La protesta del 29 gennaio 2022

Ma è davvero così? Non proprio. Questa notizia contiene infatti una parte vera e una falsa: è vero infatti che le immagini si riferiscono a una protesta avvenuta in Svizzera, ma le persone riprese non sono genitori che piangono la morte dei loro figli, bensì gli oppositori delle misure di prevenzione contro il virus Sars-Cov2 e i membri del Collectif Parents Suisse. Il gruppo si definisce composto da “genitori preoccupati per la situazione psico-sociale generata dalle misure di prevenzione contro il Covid-19”.

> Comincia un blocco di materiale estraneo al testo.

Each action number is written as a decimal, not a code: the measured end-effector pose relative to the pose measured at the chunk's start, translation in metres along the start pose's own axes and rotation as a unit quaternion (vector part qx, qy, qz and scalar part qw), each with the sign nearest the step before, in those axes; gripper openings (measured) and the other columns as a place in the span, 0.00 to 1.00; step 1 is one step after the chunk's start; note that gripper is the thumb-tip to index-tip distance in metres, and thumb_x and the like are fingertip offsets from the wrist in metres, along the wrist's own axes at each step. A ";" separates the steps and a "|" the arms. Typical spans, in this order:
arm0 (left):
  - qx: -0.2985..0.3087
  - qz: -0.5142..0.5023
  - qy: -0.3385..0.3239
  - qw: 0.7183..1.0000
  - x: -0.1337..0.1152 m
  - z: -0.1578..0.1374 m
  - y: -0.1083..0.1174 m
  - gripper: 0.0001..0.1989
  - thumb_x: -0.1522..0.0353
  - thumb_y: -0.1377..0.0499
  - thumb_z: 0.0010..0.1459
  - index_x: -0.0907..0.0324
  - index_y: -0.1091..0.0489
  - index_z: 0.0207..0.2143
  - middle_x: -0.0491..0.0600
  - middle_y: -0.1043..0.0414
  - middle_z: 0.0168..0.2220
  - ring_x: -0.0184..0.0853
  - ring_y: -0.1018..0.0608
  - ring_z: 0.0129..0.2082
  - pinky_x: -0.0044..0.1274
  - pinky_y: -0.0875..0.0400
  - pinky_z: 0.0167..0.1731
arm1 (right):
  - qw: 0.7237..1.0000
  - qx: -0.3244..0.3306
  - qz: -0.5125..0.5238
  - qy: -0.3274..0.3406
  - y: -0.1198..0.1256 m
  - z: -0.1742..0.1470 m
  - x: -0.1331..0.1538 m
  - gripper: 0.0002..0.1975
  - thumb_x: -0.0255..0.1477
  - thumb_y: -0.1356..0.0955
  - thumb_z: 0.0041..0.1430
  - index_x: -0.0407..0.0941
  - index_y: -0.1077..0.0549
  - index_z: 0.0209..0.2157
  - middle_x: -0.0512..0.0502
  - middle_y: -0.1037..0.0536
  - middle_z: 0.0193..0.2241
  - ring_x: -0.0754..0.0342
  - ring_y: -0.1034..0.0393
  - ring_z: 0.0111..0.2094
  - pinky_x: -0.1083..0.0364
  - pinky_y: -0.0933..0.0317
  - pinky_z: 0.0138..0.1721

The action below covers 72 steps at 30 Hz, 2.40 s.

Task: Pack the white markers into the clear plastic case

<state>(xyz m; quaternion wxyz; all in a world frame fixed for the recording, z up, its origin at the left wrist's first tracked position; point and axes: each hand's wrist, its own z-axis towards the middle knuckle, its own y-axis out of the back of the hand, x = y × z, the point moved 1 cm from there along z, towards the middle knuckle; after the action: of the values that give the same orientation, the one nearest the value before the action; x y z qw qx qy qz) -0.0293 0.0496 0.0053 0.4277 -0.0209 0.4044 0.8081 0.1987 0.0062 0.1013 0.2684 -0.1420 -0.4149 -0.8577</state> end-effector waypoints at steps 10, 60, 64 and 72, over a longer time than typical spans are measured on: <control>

La manifestazione, indetta per la giornata del 29 gennaio a Ginevra, era nata con l’obiettivo di protestare contro “i maltrattamenti istituzionali imposti ai bambini”, come leggiamo nella locandina condivisa per pubblicizzare l’evento:

La locandina dell’evento pubblicata su Facebook

Dai video e le foto pubblicate in seguito dalla pagina di Collectif Parents Suisse e dai partecipanti alla manifestazione, possiamo vedere come si tratta dello stesso evento condiviso nei canali No vax e spacciato come marcia dei genitori in ricordo dei loro figli morti.

Conclusioni

Le immagini sono state dunque estrapolate e divulgate stravolgendo il contesto. I manifestanti non erano lì per commemorare la morte dei loro figli, ma per una protesta contro i vaccini e gli “abusi istituzionali”, come confermano anche gli articoli delle testate locali.